Back in civilization, Gines found out the severity of her injury.

“The doctor took x-rays,” she says. “He told me, ‘You’ve come to the wrong man. You’re going to need an orthopedic surgeon.’”

Gines had completely blown out her hip, and if she wanted to be active again, the only option was a complete replacement. She wasn’t getting back out on the trail any time soon.

But fast forward to months later, and Gines was still thinking about her trip. She had left it unfinished.

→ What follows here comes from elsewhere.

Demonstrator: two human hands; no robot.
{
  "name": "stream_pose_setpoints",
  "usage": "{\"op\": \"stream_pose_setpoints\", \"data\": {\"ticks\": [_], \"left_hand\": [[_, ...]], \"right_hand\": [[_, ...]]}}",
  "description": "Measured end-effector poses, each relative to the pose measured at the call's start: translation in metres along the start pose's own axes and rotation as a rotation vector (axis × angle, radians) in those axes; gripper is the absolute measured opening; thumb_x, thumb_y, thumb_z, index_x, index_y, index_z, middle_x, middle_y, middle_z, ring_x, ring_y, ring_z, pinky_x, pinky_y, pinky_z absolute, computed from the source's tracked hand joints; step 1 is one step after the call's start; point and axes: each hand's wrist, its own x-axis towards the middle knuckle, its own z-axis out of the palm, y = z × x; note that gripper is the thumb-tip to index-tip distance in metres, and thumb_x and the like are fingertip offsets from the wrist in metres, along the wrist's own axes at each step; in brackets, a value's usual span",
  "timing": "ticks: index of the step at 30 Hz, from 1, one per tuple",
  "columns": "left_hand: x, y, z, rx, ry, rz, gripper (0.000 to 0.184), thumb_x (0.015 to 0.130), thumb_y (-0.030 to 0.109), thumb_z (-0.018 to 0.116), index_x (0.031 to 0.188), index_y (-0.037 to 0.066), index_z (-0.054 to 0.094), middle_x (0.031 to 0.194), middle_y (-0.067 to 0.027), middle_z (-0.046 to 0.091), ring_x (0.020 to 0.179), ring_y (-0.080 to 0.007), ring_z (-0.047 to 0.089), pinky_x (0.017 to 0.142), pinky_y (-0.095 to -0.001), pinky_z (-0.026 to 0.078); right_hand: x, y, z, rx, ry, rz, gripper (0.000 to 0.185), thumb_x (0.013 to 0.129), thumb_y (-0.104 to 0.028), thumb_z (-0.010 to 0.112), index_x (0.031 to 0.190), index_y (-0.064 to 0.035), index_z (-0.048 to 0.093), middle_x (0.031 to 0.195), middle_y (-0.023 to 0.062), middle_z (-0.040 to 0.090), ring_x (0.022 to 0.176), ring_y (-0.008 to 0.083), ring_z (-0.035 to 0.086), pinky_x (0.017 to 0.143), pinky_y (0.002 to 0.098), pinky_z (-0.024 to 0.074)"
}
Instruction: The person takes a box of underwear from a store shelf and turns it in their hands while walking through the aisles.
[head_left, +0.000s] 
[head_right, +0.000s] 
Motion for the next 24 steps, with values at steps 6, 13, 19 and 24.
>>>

“I just couldn’t let it go,” she says.

Gines threw herself into physical therapy and training to get back into hiking shape. She says regaining her flexibility was the biggest hurdle but also one of the most important contributors to enabling her to complete her hike.

Gines returned to her trail—to the exact place where Toomey had picked her up and started carrying her, hiked the remaining 300-plus miles and finished two days ahead of schedule.

“I want people to know they are capable of doing so much more than they think,” Gines says. “The just have to get out and do it.”

Gines says her Hike for Healing taught her that God is all around and present in many things we may not expect.

“I know it for a fact now,” she says. “It’s not just a feeling. When good things happen, it can be just a coincidence, but when you start to see them all around you, you begin to recognize them as His work.”

Gines’s mother Norma says she is so grateful Toomey was there for her daughter in her hour of need, but she is especially proud of Gines for the tenacity to finish her journey.

“We are so proud of what she has accomplished,” Norma says.

Gines says she feels proud to have walked alongside angels, and calls one of them, Toomey, a new lifelong friend.